CNN approached China’s National Health Commission, which oversees the CDC, for comment.

These changes for Zhang came as China – already known for top-down control on the academic sector – tightened oversight of scientific information related to the virus. That included imposing restrictions by April 2020 on the publication of academic research on the origins of the novel coronavirus.

Beijing has repeatedly defended its scientific transparency and data sharing related to the outbreak.

“The idea that (Zhang) would do anything anti-China is ridiculous given his (national) pride. But clearly the government wanted a certain message to be conveyed, a certain narrative to be put out on the outbreak in Wuhan … by releasing the sequence of the virus he broke that instruction – and it all stems from that,” Holmes told CNN on Monday.

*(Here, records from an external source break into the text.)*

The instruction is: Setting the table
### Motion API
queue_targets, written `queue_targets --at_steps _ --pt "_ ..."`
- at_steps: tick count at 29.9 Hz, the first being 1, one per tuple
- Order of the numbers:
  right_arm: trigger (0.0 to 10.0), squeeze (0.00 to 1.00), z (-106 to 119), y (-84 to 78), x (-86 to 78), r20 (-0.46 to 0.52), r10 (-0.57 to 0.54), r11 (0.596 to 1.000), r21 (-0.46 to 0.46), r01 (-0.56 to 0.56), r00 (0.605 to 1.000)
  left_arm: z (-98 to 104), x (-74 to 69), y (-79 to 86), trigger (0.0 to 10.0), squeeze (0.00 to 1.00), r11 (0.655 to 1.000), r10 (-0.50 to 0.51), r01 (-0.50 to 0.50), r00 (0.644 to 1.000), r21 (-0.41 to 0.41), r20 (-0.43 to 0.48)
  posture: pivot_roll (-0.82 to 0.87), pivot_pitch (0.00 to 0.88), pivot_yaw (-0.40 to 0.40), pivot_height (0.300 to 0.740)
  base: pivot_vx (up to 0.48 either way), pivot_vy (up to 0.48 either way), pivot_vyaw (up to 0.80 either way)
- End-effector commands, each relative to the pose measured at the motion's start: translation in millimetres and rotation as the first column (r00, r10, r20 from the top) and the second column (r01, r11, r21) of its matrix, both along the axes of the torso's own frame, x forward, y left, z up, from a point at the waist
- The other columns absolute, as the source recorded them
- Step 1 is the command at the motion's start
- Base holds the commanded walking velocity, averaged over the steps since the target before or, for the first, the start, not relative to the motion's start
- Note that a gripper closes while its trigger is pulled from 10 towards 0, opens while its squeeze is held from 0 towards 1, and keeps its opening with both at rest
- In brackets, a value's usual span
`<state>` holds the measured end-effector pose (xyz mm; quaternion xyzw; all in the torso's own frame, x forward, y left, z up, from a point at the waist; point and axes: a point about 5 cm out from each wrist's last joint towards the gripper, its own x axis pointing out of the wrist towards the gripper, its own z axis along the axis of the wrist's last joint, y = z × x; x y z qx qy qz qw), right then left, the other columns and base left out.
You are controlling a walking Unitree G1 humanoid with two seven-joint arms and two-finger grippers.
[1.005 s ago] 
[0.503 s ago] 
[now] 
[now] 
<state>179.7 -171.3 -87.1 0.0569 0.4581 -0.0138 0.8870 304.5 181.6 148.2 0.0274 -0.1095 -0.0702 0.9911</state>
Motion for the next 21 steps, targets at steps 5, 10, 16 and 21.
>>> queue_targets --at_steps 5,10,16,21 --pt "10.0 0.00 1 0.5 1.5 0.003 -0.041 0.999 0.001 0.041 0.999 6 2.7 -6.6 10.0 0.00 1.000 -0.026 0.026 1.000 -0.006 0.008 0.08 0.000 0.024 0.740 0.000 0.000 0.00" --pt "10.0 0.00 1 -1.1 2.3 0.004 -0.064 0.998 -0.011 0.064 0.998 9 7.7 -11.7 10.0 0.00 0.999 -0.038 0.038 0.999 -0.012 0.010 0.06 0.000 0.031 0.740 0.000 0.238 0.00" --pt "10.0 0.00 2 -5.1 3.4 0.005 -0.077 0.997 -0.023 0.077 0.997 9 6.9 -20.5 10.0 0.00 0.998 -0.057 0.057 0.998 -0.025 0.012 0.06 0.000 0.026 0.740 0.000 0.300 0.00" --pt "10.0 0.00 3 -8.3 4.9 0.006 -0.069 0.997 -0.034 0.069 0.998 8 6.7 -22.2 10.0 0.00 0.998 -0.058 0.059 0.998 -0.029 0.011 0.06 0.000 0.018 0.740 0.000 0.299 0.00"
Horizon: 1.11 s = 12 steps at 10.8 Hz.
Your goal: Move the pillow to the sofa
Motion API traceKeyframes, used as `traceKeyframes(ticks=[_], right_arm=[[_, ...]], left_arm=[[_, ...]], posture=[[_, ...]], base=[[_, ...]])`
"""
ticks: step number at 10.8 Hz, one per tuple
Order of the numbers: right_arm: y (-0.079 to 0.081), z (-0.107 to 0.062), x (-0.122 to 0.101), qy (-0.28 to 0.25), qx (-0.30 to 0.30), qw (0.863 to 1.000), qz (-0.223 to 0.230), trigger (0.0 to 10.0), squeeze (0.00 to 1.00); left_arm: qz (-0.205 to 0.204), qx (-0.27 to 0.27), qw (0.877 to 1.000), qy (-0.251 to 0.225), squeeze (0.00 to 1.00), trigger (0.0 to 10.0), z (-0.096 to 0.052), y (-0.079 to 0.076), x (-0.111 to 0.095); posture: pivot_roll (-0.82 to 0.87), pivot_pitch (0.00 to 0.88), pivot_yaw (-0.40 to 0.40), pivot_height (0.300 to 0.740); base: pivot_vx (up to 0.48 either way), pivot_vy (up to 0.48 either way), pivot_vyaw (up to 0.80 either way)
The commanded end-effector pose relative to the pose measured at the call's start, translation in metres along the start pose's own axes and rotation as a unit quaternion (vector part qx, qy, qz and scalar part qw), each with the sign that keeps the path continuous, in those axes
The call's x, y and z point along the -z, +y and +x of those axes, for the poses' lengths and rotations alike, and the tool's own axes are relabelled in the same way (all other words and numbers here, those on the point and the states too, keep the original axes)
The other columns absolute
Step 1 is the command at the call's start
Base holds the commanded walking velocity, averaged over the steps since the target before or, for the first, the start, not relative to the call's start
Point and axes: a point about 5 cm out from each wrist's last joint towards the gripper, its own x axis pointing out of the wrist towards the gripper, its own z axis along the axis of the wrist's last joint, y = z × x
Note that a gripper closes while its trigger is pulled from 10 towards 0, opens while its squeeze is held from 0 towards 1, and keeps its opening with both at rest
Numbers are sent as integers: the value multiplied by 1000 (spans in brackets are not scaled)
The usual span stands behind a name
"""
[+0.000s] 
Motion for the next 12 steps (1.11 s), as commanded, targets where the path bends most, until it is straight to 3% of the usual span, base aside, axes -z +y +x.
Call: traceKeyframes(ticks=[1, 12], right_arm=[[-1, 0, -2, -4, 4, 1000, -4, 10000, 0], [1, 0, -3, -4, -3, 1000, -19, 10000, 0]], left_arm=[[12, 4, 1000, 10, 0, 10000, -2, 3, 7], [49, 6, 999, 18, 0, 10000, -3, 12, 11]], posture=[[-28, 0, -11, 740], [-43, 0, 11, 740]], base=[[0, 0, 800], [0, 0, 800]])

“In the old days, pre-Covid … he was like a machine and now the machine is broken. He’s just been slowly crushed by this.”

Professor Zhang Yongzhen receives a GigaScience Data Sharing Outstanding Contribution Award, from a group affiliated with Oxford University Press and Chinese genomics giant BGI in October 2020. - Courtesy Wikipedia
Professor Zhang Yongzhen receives a GigaScience Data Sharing Outstanding Contribution Award, from a group affiliated with Oxford University Press and Chinese genomics giant BGI in October 2020. - Courtesy Wikipedia

‘No regrets’

In the months after he shared the Covid-19 sequence, Zhang’s employment was transferred to the Shanghai Public Health Center, where he had held a five-year cooperation agreement and part-time professorship since 2018. It’s unclear if this move was already in the works prior to January 2020.

Since then, he has continued to publish in journals such as Cell and Nature Microbiology on the presence of viruses in animals and nature in China and received at least two international awards.

The most recent of his international publications in March looked at coronavirus variants in Shanghai in the initial months of the Covid-19 outbreak, and Zhang’s team continues to work on research related to the virus and its emergence.

Ongoing research includes a National Natural Science Foundation of China project at the laboratory, the post said.

In a Weibo post on January 11 marking the fourth anniversary of his Covid disclosure, Zhang appeared to allude to the challenges he has faced in the years since.

“Four years ago this morning, on behalf of the research team, we insisted on putting life first and made the right choice,” Zhang wrote.

“Despite going through continuous ups and downs, experiencing the warmth and cold of human emotion, and the harshness of the world, we have no regrets.”

But recent years have taken a steep toll on Zhang, according to Holmes.

“He’s not the same in terms of his productivity, he’s completely different – not the same person at all. It’s just been extraordinary to watch and extraordinary that it’s come to this,” he said.

Holmes, who had limited email contact with Zhang during his protest this week, said the Chinese virologist had told him he recently failed in his pursuit of a legal case against the Shanghai center for its handling of his contract.

“(All this has) gone on for a long time … but I hadn’t realized how bad it had got,” Holmes said.